* _Your goal_
With no additions or omissions, print the listing that follows.

* _Data segment_

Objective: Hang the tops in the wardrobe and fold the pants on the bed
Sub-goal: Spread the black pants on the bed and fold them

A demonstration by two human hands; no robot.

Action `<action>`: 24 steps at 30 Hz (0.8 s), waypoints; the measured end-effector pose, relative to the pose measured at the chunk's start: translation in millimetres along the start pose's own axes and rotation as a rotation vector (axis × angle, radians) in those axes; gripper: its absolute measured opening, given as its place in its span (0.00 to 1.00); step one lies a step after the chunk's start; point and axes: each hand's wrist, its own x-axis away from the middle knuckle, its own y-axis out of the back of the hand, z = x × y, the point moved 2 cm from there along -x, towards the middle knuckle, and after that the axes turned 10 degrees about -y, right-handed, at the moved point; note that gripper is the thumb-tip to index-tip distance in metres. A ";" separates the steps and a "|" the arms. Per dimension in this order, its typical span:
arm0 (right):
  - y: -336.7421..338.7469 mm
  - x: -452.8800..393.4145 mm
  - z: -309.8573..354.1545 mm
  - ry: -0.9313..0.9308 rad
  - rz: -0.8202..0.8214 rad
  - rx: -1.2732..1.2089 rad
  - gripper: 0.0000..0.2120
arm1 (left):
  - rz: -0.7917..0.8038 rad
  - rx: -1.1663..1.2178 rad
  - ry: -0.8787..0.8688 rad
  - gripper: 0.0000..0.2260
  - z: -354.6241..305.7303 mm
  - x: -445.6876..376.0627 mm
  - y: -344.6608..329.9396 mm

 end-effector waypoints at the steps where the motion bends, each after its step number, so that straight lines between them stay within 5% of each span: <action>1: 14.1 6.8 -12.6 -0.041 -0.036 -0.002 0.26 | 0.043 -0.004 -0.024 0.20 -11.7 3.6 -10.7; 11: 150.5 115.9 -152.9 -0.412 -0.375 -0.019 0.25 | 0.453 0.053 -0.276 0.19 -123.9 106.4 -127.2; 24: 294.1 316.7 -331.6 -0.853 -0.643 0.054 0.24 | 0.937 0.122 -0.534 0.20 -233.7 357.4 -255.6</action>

* _Result of this task_
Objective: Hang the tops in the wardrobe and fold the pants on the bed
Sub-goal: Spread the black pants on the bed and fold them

A demonstration by two human hands; no robot.

Action `<action>`: 24 steps at 30 Hz (0.8 s), waypoints; the measured end-effector pose, relative to the pose measured at the chunk's start: translation in millimetres along the start pose's own axes and rotation as a rotation vector (axis × angle, radians) in those axes; gripper: its absolute measured opening, given as its place in its span (0.00 to 1.00); step one lies a step after the chunk's start; point and axes: each hand's wrist, its own x-axis away from the middle knuckle, its own y-axis out of the back of the hand, z = x × y, the point moved 2 cm from there along -x, towards the middle knuckle, and after that the axes turned 10 degrees about -y, right-handed, at the moved point; note that gripper is the thumb-tip to index-tip distance in metres. A ";" separates the steps and a "|" the arms. Per dimension in this order, its typical span:
arm0 (right):
  - y: -336.7421..338.7469 mm
  - x: -452.8800..393.4145 mm
  - z: -309.8573..354.1545 mm
  - ry: -0.9313..0.9308 rad
  - rz: -0.8202..0.8214 rad
  - rx: -1.2732..1.2089 rad
  - gripper: 0.0000..0.2120
arm1 (left):
  - rz: -0.7917..0.8038 rad
  - rx: -1.1663..1.2178 rad
  - ry: -0.8787..0.8688 rad
  - gripper: 0.0000..0.2260
  - z: -354.6241..305.7303 mm
  - x: -445.6876..376.0627 mm
  - y: -344.6608..329.9396 mm

 end-effector waypoints at the steps where the motion bends, each after its step number, so that straight lines between them stay within 5% of each span: <action>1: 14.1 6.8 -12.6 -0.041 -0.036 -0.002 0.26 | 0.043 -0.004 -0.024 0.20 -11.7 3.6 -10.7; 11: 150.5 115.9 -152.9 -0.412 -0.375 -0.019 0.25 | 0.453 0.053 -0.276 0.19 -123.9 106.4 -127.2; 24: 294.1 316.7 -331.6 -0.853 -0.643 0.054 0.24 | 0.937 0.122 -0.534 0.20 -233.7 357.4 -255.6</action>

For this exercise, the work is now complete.